# Task prompt
Give back exactly the line containing "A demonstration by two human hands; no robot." together with all the lines after it, ending at the final line below.

# Provided records
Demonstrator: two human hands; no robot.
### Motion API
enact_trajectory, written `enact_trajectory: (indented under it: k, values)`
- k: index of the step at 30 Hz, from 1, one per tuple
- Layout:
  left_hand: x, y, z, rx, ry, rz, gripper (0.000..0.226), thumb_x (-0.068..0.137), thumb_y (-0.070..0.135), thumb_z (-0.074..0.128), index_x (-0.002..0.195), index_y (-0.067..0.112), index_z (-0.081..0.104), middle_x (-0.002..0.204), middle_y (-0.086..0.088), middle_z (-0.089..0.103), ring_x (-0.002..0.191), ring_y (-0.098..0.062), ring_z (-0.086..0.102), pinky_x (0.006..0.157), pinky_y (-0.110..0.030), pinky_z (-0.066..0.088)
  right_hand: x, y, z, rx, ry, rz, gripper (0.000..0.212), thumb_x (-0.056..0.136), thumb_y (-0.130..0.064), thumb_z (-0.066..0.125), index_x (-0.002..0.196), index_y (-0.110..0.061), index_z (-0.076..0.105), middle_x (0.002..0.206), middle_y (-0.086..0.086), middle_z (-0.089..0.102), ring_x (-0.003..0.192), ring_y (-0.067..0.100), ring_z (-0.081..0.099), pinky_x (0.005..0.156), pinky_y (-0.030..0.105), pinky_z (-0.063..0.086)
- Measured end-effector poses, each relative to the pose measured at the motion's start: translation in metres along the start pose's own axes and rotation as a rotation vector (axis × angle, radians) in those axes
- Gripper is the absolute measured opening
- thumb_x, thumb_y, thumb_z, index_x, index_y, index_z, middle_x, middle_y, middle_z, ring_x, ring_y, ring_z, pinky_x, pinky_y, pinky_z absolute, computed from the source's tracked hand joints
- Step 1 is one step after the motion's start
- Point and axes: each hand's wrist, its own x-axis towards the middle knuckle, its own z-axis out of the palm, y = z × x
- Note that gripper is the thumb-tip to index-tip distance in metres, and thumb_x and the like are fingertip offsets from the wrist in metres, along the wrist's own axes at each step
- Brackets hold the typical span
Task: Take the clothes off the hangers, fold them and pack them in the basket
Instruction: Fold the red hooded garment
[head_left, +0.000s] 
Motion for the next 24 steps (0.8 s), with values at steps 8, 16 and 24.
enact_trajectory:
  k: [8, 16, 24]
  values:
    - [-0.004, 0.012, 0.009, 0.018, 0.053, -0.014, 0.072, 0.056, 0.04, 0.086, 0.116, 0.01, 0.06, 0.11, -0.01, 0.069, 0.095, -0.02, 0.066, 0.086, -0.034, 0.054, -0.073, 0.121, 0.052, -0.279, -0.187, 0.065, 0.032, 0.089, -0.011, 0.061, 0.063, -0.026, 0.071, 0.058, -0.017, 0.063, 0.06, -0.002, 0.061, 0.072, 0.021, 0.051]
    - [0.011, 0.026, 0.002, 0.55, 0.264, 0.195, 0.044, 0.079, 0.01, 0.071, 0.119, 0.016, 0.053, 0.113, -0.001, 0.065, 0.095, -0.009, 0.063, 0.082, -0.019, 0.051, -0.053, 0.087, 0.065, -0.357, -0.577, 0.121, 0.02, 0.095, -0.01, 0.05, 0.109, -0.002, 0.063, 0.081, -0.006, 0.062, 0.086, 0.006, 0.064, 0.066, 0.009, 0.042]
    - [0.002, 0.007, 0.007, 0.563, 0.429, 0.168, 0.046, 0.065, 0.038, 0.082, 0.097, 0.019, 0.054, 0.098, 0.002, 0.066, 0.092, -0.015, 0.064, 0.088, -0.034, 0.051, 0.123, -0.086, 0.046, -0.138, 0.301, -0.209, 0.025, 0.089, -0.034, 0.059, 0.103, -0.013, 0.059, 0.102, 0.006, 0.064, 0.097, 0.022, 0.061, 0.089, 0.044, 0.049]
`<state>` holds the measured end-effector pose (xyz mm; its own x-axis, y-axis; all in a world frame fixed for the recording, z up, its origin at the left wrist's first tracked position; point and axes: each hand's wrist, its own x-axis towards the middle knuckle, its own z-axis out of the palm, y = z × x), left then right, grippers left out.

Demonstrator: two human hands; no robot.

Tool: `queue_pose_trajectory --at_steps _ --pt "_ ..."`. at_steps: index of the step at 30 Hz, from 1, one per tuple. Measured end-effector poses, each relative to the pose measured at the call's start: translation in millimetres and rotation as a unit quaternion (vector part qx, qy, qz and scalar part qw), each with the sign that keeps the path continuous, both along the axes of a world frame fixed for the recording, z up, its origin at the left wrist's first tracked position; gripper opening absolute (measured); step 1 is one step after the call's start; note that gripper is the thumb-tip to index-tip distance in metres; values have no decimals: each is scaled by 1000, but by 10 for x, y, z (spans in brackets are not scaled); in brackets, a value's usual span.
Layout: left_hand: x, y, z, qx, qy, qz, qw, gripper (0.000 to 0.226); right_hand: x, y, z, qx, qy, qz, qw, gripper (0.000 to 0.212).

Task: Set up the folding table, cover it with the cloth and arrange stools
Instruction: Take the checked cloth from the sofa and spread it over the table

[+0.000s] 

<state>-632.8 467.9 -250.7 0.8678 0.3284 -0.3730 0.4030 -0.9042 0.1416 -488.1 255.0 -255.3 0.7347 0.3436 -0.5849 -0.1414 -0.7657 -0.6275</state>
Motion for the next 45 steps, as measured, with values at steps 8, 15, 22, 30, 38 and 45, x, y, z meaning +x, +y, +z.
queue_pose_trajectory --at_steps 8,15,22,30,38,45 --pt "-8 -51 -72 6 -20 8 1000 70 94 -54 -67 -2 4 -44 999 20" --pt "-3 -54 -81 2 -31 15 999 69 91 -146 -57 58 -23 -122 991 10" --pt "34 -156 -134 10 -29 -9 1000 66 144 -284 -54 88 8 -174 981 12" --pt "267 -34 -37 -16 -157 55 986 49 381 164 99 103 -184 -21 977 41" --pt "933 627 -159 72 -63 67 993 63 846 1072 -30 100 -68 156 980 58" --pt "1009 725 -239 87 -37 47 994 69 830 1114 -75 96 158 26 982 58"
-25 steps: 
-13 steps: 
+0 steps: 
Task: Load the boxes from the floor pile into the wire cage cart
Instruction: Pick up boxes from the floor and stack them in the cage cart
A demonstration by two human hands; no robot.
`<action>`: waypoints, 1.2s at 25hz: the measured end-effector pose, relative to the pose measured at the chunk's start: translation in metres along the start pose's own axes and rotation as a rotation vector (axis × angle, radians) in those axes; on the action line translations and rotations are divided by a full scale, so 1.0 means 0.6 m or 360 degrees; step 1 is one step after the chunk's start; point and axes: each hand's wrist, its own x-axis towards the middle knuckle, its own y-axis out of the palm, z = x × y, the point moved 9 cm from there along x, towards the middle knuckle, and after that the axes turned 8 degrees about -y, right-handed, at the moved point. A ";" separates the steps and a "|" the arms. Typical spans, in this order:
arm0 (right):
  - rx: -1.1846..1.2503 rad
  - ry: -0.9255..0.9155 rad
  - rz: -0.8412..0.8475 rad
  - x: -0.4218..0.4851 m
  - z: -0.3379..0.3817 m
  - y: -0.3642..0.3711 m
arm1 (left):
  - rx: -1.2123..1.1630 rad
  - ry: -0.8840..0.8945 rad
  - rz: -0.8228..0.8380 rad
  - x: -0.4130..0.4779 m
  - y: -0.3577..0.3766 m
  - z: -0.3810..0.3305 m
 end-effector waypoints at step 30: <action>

# Exercise response
A demonstration by two human hands; no robot.
`<action>`: waypoints, 1.2s at 25hz: the measured end-effector pose, relative to the pose measured at the chunk's start: translation in metres along the start pose's own axes and rotation as a rotation vector (axis × angle, radians) in those axes; on the action line translations and rotations are divided by a full scale, so 1.0 means 0.6 m or 360 degrees; step 1 is one step after the chunk's start; point and axes: each hand's wrist, its own x-axis towards the middle knuckle, its own y-axis out of the palm, z = x × y, the point moved 9 cm from there along x, towards the middle knuckle, and after that the axes turned 8 degrees about -y, right-handed, at the moved point. A ";" separates the steps and a "|" the arms. Typical spans, in this order:
arm0 (right):
  - rx: -1.1846..1.2503 rad
  - ry: -0.9255..0.9155 rad
  - rz: -0.8412..0.8475 rad
  - x: -0.4218..0.4851 m
  - z: -0.3379..0.3817 m
  - y: -0.3642..0.3711 m
arm1 (left):
  - rx: -1.2123..1.1630 rad
  - ry: -0.8840..0.8945 rad
  - rz: -0.8228..0.8380 rad
  - x: -0.4130..0.4779 m
  - y: -0.3577..0.3766 m
  - z: -0.3810..0.3305 m
 end-effector waypoints at step 30: <action>

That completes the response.